* [Dataset records]:
* * * * * * * * *
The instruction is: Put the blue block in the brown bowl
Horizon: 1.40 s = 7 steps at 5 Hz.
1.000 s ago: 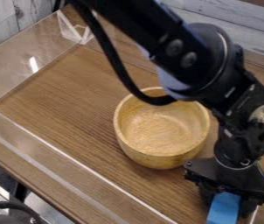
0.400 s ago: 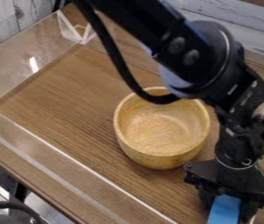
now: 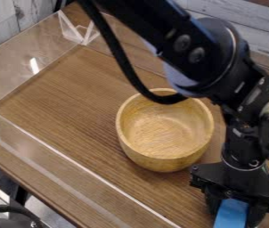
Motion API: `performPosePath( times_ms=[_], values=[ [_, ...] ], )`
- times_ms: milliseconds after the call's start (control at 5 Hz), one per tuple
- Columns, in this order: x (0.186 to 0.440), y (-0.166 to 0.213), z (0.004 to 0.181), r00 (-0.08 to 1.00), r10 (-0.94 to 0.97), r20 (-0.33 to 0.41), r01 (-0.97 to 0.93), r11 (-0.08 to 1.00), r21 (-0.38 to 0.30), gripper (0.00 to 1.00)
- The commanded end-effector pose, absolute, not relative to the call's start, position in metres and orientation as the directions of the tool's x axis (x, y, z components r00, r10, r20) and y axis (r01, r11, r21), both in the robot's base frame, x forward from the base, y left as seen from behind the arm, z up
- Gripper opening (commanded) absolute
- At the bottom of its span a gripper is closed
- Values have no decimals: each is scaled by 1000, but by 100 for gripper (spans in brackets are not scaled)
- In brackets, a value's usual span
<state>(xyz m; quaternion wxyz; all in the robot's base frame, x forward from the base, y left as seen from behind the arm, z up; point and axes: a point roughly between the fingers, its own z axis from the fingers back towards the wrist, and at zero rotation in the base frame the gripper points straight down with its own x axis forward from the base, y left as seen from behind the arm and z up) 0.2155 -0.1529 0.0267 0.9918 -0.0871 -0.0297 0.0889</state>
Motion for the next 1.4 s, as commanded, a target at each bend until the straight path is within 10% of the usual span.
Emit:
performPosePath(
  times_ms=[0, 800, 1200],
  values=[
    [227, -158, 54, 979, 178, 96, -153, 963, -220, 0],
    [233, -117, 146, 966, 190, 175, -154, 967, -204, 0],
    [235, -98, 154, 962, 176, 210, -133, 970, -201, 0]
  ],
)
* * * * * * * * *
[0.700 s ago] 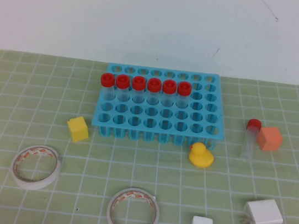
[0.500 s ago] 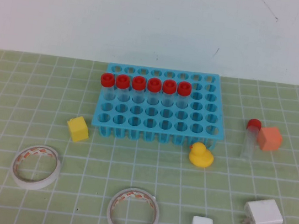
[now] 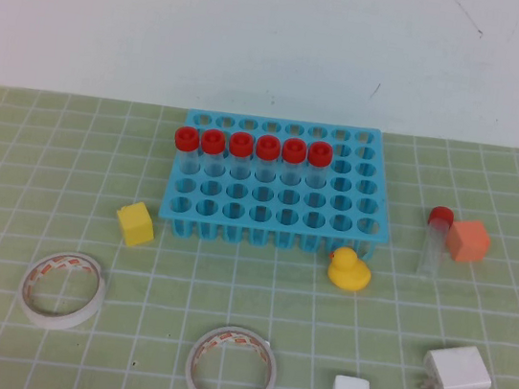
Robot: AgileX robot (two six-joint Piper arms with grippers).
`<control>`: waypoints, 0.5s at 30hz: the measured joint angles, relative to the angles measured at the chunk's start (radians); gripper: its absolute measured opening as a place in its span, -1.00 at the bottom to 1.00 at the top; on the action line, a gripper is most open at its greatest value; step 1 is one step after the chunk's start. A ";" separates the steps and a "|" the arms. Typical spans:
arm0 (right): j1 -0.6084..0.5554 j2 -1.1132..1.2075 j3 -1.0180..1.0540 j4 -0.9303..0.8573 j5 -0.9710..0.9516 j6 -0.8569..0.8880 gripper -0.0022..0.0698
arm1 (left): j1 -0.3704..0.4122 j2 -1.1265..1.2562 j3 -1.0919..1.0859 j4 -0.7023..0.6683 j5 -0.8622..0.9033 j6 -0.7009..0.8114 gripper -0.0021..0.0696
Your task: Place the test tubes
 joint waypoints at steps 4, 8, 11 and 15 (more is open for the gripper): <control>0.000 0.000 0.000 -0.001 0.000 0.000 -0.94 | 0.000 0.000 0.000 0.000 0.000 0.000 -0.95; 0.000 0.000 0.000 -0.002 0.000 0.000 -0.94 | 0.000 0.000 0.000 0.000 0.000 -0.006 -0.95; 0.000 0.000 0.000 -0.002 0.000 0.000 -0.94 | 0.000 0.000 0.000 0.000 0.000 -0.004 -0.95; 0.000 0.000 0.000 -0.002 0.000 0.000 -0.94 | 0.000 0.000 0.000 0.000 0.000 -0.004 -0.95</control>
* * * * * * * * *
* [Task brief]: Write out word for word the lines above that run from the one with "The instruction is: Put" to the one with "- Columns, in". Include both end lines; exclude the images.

* [Answer area]:
The instruction is: Put the blue block in the brown bowl
Horizon: 1.40 s = 7 steps at 5 Hz.
1.000 s ago: 
0.400 s ago: 
now: 
Motion API: `performPosePath( times_ms=[_], values=[ [_, ...] ], )`
- times_ms: milliseconds after the call's start (control at 5 Hz), one per tuple
- Columns, in this order: x (0.186 to 0.440), y (-0.166 to 0.213), z (0.004 to 0.181), r00 (-0.08 to 1.00), r10 (-0.94 to 0.97), r20 (-0.33 to 0.41), r01 (-0.97 to 0.93), r11 (-0.08 to 1.00), r21 (-0.38 to 0.30), gripper (0.00 to 1.00)

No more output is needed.